Forkcasting
As clear as a puddle of mud

What is the value of an estimate?

What would you pay to know which projects to take on?

Let's start with a thought experiment. Someone says you can bet $100 on a loaded coin flip. You get $200 if you're right and lose your stake otherwise. You can also decline to bet.

Ignoring the the really deep questions like "why is this weirdo carrying around a loaded coin?", "if they're offering me a bet they expect to profit, right?", and "how do I get them to go away?" we continue with the experiment.

Noticing your discomfort, they offer you one additional service: you can pay $5 to see a flip.

We can immediately see one thing: We should never buy more than 20 flips. If we bought 21 flips, then won our bet, we'd have spent $105 to make $100. We're never going to make that up in volume.

Each flip tells us something about the loaded-ness of the coin. Even just one flip tells us it's not 100% Heads or 100% Tails. I.e. if it lands on heads we know it's not 100% Tails, and we are more confident that it's not very heavily biased towards tails, e.g. 99.5% Tails.

That said, even if the loaded coin came up Heads 20 times, you might still reasonably think the true loaded-ness of the coin is between 83% and 99%. Such is life. Plus the weirdo might be some sort of faustian Mathematician.

Now, since you're talking to this coin-flipping weirdo, you decide you're also a weirdo. You give a counter-offer: one bet, but you're allowed to see the initial state of the coin, record the sound of the flip, and then place your bet before seeing the coin. You reckon you can use this to work out how often it turned in the air, but you're not confident. Your fellow weirdo says yes, but you have to pay an extra $30 to do so.

Now you're wondering: Should I pay to see 6 flips or should I pay for my fancy method? If your method is a lot more precise, then it's probably worth it.

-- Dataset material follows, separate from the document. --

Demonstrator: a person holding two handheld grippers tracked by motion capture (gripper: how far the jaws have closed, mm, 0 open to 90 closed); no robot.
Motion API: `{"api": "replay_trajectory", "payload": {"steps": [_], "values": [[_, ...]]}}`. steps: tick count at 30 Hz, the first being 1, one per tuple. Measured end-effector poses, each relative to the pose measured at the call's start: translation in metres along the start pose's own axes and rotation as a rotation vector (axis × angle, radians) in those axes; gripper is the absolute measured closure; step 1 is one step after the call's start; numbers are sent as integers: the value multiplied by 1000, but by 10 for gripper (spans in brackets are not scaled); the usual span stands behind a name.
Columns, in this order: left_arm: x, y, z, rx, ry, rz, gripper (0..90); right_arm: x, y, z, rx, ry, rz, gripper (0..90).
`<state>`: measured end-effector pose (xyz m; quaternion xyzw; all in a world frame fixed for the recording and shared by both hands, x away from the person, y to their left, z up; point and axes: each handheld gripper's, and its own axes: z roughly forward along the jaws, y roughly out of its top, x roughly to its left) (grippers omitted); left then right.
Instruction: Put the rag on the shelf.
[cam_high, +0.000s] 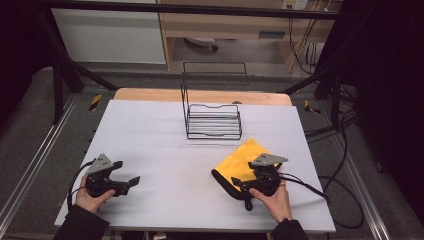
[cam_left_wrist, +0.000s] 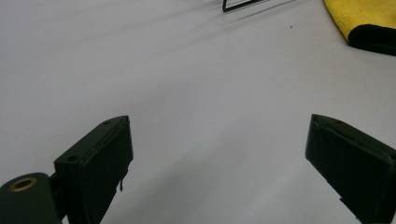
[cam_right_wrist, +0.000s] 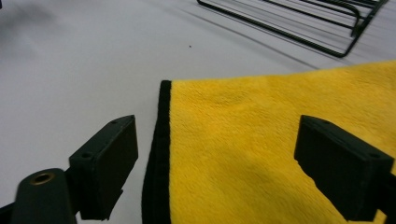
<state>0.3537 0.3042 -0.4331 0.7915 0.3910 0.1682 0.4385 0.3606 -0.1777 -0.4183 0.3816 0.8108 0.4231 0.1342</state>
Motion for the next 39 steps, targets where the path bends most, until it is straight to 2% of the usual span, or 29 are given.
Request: {"api": "replay_trajectory", "payload": {"steps": [3, 8, 15, 16, 17, 22, 25, 29, 34, 39], "values": [[0, 0, 0, 2, 0, 2, 76, 7, 6, 11, 12, 16, -10, 236], [0, 0, 1, 3, -1, 1, 81, 17, 14, 32, 61, 1, -55, 360], [-1, 0, 2, 11, -3, 10, 82, 22, 19, 57, 121, -15, -99, 525], [-1, 0, 1, 10, -3, 10, 82, 22, 19, 57, 121, -15, -99, 525], [-1, 0, 1, 11, -4, 10, 83, 22, 19, 62, 143, -15, -108, 535], [-1, 0, 2, 13, -6, 7, 87, 25, 19, 67, 154, -35, -128, 574], [-2, 0, 3, 15, -7, 10, 89, 28, 18, 68, 155, -60, -161, 600], [-2, 0, 3, 20, -10, 13, 90, 30, 15, 70, 152, -89, -195, 678], [-2, 0, 2, 17, -11, 9, 93, 30, 16, 69, 151, -93, -210, 772], [-1, 0, 2, 19, -12, 7, 95, 27, 18, 68, 149, -84, -207, 819]]}}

This is similar to software estimation methods: Estimation gives you information about the future, that Information has value, different estimation methods give different amounts of information and cost different amounts.

Let's make the analogy more explicit. You have a project and you want to know if it's going to be profitable. Assuming you know how much revenue the project will give you, you have a range of options: Use the cost of similar-looking projects, ask a developer to take an hour to break it down into tasks and multiply it by the historical average cost of a task, or call a 2 hour meeting with 5 devs to break the project down into tasks and run planning poker on each task.

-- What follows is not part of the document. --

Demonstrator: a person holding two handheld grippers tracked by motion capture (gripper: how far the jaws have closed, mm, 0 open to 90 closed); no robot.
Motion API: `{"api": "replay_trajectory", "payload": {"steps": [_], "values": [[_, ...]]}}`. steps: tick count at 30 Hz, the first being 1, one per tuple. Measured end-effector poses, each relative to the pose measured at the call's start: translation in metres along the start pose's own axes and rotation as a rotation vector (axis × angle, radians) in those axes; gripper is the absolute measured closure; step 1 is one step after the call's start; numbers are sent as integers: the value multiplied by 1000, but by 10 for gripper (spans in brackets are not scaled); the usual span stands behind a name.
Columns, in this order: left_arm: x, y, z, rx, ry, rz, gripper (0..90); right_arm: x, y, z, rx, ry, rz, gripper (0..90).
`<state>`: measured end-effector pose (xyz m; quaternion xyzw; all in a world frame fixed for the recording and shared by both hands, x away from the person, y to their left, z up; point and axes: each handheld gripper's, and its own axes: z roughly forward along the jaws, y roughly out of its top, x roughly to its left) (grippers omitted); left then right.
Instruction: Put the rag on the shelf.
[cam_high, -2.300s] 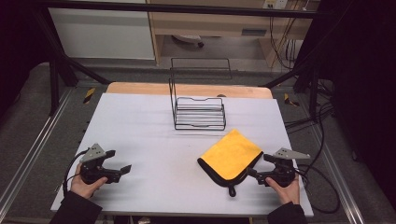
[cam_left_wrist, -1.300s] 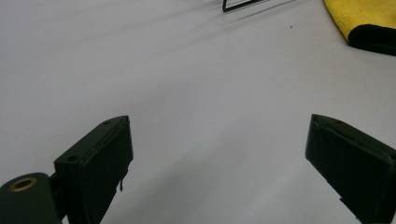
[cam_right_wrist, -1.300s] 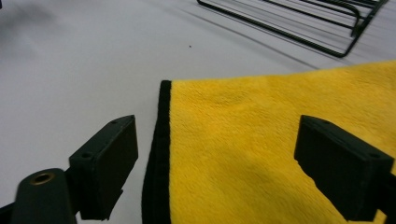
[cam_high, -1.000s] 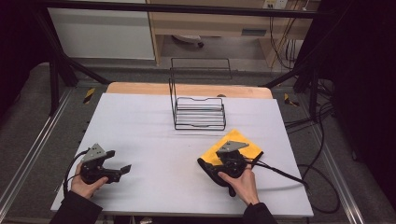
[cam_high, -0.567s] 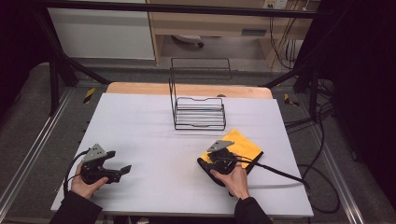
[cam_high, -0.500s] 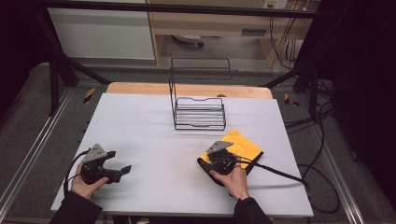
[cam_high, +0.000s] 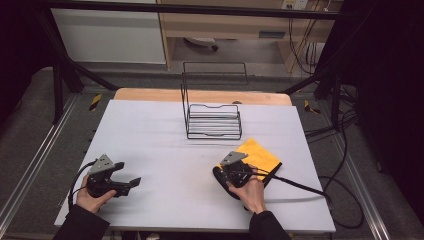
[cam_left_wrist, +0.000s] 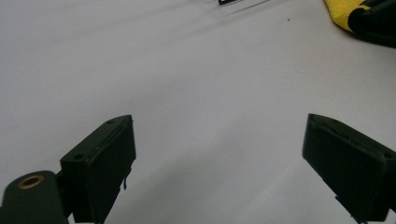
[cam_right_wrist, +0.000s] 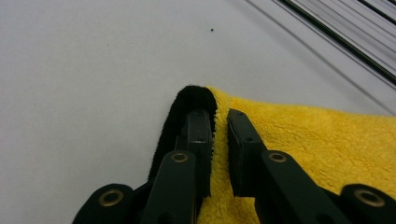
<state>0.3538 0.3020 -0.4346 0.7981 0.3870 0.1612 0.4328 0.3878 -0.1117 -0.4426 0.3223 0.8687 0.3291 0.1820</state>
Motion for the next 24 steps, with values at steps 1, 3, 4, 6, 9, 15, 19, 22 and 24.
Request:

Each of these increases in cost, and each gives you more information. <1> might take you 20 minutes, so we'll say the cost is around $33. <2> costs you 1 dev-hour (about $100), and then you need to look up the averages and do the arithmetic -- about 20 mins again for a total of $133. Finally, <3> costs you 10 dev hours, about $1,000.

If the total value of the project is less than $1000 and you choose <3>, then you've immediately lost money, just like buying 21 coin flips.

However, the really interesting bit comes in the difference between <1> and <2>. If you look over previous projects and <1> gave you similarly precise and accurate results as <2> [1], you'd prefer <1>!

There's another subtlty here: it depends on what decisions you're making. If you're deciding between project A and B, then the maximum value of your information is the opportunity cost (loss) of choosing A over B (or vice versa.) If you're using the information to make promises to a customer, then the value is related the customers' trust in you and your team. Different decisions have different values, so they may call for different methods.

You could reasonably object: I don't put a dollar value on every project, I don't calculate the odds, I don't put these decisions into numbers. That's fine. The principle still applies, even if you're not putting numbers to it. Knowing that you're paying for information is probably enough to let you see when your team is wasting time on estimates or which estimates have value.

You might also say that you don't want to re-analyse every project to work out the best estimation method based on the value, quality of the estimates, etc. That's also fine. As above, you can roughly categorise projects/tasks/etc. and lay out a general process, e.g. Projects worth around $10,000 get a task break down, we don't estimate individual tasks beyond the existing averages. Projects worth around $200,000 get a task break down, planning poker, etc. These rules of thumb don't need to be perfect, just good enough for gains to cover the loses.

Finally, it's worth remembering that action produces information. You can start on the work and cancel it it looks too expensive. For example, if your team has a "5 person 2 hour planning" meeting then you could spend 10 dev-hours building the thing. If it looks dumb at the 10 hour mark, then stop [2]. You're no worse off than if you'd spent time in the meeting [3].

In conclusion, next time you're doing several rounds of planning poker thinking "is this worth it?" you might be asking the right question. Oh, and beware Mathematicians bearing weird bets.

[1]This assumes the task list has no other value. If it has other value you can add that value to the overall value and make the same trade-off with different numbers.
[2]You open yourself up to the sunk cost fallacy here, so it's not a purely rational decision. There's a chance you'd coninue despite evidence saying you should stop just because you'd already spent 10 hours on it.
[3]-ish. Lead time matters too, but we're talking dev-hours here. Make it a 2-hour 5-person time box if you want to be really precise, it doesn't change the point of the argument.